By Sungjin Im, University of California, Merced, USA, sim3@ucmerced.edu | Ravi Kumar, Google, Mountain View, USA, ravi.k53@gmail.com | Silvio Lattanzi, Google, Barcelona, Spain, silviol@google.com | Benjamin Moseley, Carnegie Mellon University, USA, moseleyb@andrew.cmu.edu | Sergei Vassilvitskii, Google, New York, USA, sergeiv@google.com
The algorithms community has been modeling the underlying key features and constraints of massively parallel frameworks and using these models to discover new algorithmic techniques tailored to them. This monograph focuses on the Massively Parallel Model of Computation (MPC) framework, also known as the MapReduce model in the literature. It describes algorithmic tools that have been developed to leverage the unique features of the MPC framework. These tools were chosen for their broad applicability, as they can serve as building blocks to design new algorithms. The monograph is not exhaustive and includes topics such as partitioning and coresets, sample and prune, dynamic programming, round compression, and lower bounds.
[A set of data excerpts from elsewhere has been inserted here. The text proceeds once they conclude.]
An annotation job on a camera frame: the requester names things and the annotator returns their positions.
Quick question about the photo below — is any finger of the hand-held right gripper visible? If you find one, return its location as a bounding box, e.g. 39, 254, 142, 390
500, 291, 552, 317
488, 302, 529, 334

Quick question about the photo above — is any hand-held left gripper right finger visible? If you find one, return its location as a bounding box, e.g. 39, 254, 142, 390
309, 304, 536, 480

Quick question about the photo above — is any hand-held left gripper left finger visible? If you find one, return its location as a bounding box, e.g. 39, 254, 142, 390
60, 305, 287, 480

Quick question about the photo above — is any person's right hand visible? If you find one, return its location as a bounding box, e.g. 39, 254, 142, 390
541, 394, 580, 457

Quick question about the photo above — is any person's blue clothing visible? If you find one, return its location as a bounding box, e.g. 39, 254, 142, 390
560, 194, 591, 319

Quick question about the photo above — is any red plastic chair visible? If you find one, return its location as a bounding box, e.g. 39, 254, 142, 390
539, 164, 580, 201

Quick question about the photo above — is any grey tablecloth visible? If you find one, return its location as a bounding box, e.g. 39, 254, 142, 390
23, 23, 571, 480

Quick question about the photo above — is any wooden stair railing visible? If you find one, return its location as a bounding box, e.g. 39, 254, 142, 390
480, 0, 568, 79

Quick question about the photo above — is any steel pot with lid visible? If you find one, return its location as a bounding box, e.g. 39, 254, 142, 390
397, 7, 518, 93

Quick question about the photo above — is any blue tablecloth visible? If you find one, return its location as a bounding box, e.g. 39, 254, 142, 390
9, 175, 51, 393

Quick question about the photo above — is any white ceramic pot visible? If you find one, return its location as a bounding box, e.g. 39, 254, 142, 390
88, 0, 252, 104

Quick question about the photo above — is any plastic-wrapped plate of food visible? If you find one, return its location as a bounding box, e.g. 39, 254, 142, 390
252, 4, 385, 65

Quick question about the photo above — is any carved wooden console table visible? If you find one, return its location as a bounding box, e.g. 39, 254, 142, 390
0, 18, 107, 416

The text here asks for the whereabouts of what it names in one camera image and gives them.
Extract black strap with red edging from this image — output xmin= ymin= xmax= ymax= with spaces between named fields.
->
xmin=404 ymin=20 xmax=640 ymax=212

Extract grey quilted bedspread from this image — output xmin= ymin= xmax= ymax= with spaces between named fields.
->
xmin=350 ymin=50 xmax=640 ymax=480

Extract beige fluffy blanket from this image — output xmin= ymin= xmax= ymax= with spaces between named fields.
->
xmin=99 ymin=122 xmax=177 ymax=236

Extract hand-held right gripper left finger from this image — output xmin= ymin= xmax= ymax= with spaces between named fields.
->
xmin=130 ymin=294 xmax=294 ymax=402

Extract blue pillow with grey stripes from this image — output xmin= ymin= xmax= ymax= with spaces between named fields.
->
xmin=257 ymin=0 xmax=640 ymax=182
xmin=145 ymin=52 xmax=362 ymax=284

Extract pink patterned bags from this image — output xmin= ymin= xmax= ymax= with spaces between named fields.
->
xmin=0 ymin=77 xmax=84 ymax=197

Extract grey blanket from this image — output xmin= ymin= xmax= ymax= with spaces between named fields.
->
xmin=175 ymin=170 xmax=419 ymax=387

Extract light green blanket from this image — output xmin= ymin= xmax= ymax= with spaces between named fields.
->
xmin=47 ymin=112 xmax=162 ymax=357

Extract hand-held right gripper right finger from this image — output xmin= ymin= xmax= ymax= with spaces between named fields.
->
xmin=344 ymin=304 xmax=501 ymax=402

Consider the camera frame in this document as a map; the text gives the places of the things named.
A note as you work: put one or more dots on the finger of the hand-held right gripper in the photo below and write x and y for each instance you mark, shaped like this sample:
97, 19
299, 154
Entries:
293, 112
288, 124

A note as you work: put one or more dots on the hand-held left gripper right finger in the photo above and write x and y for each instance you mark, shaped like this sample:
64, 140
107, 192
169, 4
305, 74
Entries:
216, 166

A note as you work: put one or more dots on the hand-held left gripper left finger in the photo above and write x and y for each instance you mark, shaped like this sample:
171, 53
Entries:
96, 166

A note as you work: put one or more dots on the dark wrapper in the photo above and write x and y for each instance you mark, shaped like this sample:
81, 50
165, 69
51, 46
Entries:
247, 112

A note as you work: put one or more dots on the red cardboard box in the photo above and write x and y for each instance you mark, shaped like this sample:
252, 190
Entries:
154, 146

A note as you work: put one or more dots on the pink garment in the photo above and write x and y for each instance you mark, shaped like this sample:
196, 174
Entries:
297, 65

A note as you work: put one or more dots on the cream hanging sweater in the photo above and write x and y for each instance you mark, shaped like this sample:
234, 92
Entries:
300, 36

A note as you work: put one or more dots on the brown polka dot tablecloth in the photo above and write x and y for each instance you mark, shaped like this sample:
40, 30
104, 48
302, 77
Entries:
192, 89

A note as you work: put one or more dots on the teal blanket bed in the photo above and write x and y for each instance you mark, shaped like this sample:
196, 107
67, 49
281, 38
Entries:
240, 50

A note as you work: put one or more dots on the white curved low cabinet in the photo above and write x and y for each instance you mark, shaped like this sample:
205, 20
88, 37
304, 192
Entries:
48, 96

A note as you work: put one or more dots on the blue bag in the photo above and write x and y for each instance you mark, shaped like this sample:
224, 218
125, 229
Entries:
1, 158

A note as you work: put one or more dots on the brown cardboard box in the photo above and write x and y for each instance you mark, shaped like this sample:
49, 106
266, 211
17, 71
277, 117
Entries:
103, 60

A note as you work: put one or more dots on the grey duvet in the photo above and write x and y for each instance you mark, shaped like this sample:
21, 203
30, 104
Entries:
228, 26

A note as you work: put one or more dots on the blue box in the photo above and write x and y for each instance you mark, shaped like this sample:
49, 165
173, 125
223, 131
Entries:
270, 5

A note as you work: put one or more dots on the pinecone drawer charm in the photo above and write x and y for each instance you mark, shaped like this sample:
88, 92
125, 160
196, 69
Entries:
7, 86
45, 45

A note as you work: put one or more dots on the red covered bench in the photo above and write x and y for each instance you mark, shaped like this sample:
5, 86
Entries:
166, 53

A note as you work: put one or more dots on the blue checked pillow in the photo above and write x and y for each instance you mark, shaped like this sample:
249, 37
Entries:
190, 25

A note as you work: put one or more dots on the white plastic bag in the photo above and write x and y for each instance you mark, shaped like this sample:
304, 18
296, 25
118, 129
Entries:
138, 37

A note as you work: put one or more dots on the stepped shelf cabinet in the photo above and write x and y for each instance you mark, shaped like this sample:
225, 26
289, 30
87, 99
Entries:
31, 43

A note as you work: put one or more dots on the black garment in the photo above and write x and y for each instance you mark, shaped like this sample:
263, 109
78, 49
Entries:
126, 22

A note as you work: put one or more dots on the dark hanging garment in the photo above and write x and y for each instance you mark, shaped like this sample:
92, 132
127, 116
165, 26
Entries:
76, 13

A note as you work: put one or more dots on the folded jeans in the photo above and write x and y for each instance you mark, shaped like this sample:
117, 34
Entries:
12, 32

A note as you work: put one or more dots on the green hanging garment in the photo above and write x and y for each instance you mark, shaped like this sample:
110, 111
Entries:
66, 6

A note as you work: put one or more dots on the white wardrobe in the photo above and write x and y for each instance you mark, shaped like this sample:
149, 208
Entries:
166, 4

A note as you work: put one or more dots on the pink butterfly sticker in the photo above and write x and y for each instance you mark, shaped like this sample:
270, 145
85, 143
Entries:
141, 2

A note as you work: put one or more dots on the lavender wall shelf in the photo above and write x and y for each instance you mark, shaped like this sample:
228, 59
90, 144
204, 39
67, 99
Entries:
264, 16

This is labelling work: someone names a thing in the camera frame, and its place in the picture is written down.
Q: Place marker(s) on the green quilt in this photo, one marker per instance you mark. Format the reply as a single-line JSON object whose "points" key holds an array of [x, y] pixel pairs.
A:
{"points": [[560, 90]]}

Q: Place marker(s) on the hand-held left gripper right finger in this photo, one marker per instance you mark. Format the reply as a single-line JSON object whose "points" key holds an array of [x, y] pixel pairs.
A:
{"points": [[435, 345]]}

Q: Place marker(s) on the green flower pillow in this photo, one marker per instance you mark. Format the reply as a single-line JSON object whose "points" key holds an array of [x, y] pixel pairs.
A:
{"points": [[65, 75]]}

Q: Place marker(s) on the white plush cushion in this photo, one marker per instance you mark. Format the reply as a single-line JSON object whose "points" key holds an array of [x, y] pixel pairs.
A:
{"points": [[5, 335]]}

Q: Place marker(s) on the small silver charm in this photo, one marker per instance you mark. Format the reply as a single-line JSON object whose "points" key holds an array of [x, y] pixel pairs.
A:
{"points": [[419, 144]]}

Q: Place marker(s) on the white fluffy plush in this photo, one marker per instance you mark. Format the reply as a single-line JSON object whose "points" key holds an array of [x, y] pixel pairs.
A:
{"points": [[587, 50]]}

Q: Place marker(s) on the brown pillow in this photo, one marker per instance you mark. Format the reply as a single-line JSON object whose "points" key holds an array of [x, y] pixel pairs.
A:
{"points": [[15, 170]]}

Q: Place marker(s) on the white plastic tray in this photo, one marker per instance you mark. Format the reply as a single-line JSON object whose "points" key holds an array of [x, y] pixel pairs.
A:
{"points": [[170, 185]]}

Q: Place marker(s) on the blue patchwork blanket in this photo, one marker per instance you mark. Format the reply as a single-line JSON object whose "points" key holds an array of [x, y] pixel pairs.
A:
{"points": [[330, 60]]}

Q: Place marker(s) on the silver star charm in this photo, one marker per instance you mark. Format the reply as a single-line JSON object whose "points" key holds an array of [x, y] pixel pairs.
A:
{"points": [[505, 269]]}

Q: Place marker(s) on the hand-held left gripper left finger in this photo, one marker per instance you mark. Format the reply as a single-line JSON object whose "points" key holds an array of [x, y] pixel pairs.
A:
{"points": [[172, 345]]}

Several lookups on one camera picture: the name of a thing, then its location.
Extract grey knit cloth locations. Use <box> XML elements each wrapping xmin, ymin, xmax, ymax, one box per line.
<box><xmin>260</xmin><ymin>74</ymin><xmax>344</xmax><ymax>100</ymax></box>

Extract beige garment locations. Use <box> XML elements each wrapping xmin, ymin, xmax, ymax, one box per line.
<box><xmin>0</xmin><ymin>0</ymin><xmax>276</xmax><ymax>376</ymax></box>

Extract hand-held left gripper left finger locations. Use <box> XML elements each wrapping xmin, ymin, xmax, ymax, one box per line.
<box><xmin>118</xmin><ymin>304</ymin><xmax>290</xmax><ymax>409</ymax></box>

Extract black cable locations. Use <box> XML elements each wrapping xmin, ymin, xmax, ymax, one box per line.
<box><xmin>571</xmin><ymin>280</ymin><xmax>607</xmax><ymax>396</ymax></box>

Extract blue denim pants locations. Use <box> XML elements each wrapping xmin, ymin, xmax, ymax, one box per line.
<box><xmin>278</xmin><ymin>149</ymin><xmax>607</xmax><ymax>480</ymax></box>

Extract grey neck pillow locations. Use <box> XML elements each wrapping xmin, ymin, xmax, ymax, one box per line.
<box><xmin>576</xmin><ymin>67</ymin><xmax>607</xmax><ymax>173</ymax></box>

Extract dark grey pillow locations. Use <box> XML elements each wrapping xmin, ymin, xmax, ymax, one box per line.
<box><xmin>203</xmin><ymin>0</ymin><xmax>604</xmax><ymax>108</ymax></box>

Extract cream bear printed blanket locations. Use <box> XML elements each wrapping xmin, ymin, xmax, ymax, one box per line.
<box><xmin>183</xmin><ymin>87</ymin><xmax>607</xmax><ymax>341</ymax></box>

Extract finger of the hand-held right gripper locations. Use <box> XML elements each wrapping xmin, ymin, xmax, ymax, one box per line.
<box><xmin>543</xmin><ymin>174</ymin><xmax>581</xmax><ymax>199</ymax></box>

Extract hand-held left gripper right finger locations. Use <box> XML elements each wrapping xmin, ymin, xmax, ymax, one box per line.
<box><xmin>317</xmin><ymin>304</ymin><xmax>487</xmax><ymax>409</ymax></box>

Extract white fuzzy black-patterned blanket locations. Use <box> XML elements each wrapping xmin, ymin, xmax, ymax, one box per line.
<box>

The modern era is witnessing a revolution in the ability to scale computations to massively large data sets. A key breakthrough in scalability was the introduction of fast and easy-to-use distributed programming models such as the Massively Parallel Model of Computation (MPC) framework (also known as MapReduce). The framework describes algorithmic tools that have been developed to leverage the unique features of the MPC framework. These tools were chosen for their broad applicability, as they can serve as building blocks to design new algorithms.
In this monograph the authors describe in detail certain tools available in the framework that are generally applicable and can be used as building blocks to design algorithms in the area. These include Partitioning and Coresets, sample and prune, dynamic programming, round compression, and lower bounds.
This monograph provides the reader with an accessible introduction to the most important tools of a framework used for the design of new algorithms deployed in systems using massively parallel computation.